- [Problem details]: Give back the whole listing exactly, line by line.

- [Available data]:
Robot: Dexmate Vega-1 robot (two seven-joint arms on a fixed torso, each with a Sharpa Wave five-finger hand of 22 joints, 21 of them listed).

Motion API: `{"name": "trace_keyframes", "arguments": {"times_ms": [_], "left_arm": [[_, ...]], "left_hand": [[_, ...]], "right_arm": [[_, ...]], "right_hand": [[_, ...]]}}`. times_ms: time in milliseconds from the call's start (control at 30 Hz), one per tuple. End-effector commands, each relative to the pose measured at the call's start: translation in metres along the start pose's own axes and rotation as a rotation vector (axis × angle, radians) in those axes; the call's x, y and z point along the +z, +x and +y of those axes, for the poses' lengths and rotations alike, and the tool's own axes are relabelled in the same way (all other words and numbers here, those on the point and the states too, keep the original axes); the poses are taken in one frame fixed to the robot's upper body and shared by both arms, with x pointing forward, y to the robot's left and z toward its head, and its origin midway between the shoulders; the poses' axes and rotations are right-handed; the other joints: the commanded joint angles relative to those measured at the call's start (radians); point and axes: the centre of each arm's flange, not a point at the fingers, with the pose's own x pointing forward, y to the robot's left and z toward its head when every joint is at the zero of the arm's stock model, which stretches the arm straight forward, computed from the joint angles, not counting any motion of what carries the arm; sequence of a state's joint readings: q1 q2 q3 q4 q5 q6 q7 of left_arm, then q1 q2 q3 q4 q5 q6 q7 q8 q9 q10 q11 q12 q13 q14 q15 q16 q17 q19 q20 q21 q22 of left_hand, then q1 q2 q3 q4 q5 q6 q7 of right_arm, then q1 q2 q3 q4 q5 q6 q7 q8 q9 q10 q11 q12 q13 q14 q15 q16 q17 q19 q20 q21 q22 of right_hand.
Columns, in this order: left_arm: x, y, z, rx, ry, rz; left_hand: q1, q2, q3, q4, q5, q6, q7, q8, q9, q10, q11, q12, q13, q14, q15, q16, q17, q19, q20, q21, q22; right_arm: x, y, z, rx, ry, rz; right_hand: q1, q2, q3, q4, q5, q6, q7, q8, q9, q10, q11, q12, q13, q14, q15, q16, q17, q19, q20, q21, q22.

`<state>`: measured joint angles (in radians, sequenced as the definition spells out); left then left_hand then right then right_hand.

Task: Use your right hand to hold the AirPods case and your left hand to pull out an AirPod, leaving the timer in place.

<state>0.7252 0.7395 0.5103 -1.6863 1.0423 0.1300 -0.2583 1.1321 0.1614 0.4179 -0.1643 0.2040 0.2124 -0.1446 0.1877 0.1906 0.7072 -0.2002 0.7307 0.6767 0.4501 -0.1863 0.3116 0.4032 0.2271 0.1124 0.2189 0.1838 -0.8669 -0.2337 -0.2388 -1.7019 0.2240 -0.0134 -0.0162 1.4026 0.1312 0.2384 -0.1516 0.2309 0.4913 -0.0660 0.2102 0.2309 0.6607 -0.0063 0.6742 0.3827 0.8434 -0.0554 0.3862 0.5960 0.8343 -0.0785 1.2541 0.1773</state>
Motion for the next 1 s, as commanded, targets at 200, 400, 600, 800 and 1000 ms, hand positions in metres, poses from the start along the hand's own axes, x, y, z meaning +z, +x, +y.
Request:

- [Your response]:
Robot: Dexmate Vega-1 robot (two seven-joint arms on a fixed torso, each with a Sharpa Wave five-finger hand of 22 joints, 21 of them listed).

Motion API: `{"name": "trace_keyframes", "arguments": {"times_ms": [_], "left_arm": [[_, ...]], "left_hand": [[_, ...]], "right_arm": [[_, ...]], "right_hand": [[_, ...]]}}`. times_ms: time in milliseconds from the call's start (control at 30 Hz), one per tuple. End-effector commands, each relative to the pose measured at the call's start: translation in metres along the start pose's own axes and rotation as a rotation vector (axis × angle, radians) in those axes; the call's x, y and z point along the +z, +x and +y of those axes, for the poses' lengths and rotations alike, and the tool's own axes are relabelled in the same way (all other words and numbers here, those on the point and the states too, keep the original axes); the poses are taken in one frame fixed to the robot's upper body and shared by both arms, with x pointing forward, y to the robot's left and z toward its head, and its origin midway between the shoulders; the poses' axes and rotations are right-handed; the other joints: the commanded joint angles relative to those measured at the call's start (radians); point and axes: the centre of each arm's flange, not a point at the fingers, with the pose's own x pointing forward, y to the robot's left and z toward its head when every joint is at the zero of the arm's stock model, which stretches the arm straight forward, computed from the joint angles, not counting any motion of what carries the arm; sequence of a state's joint readings: q1 q2 q3 q4 q5 q6 q7 of left_arm, then q1 q2 q3 q4 q5 q6 q7 q8 q9 q10 q11 q12 q13 q14 q15 q16 q17 q19 q20 q21 q22 of left_hand, then q1 q2 q3 q4 q5 q6 q7 of right_arm, then q1 q2 q3 q4 q5 q6 q7 q8 q9 q10 q11 q12 q13 q14 q15 q16 q17 q19 q20 q21 q22 of right_hand.
Columns, in this order: left_arm: x, y, z, rx, ry, rz; left_hand: q1, q2, q3, q4, q5, q6, q7, q8, q9, q10, q11, q12, q13, q14, q15, q16, q17, q19, q20, q21, q22; right_arm: x, y, z, rx, ry, rz; right_hand: q1, q2, q3, q4, q5, q6, q7, q8, q9, q10, q11, q12, q13, q14, q15, q16, q17, q19, q20, q21, q22.

`<state>`: measured joint angles (in radians, sequenced as the definition spells out); left then left_hand then right then right_hand.

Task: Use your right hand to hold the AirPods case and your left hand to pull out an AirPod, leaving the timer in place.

<state>0.7252 0.7395 0.5103 -1.6863 1.0423 0.1300 -0.2583 1.1321 0.1614 0.4179 -0.1643 0.2040 0.2124 -0.1446 0.1877 0.1906 0.7072 -0.2002 0.7307 0.6767 0.4501 -0.1863 0.3116 0.4032 0.2271 0.1124 0.2189 0.1838 -0.8669 -0.2337 -0.2388 -1.7019 0.2240 -0.0134 -0.0162 1.4026 0.1312 0.2384 -0.1516 0.2309 0.4913 -0.0660 0.2102 0.2309 0.6607 -0.0063 0.6742 0.3827 0.8434 -0.0554 0.3862 0.5960 0.8343 -0.0785 1.2541 0.1773</state>
Motion for the next 1 s, as commanded, targets at 200, 400, 600, 800 and 1000 ms, hand positions in metres, poses from the start along the hand's own axes, x, y, z meaning +z, +x, +y.
Request:

There is no more to this exercise.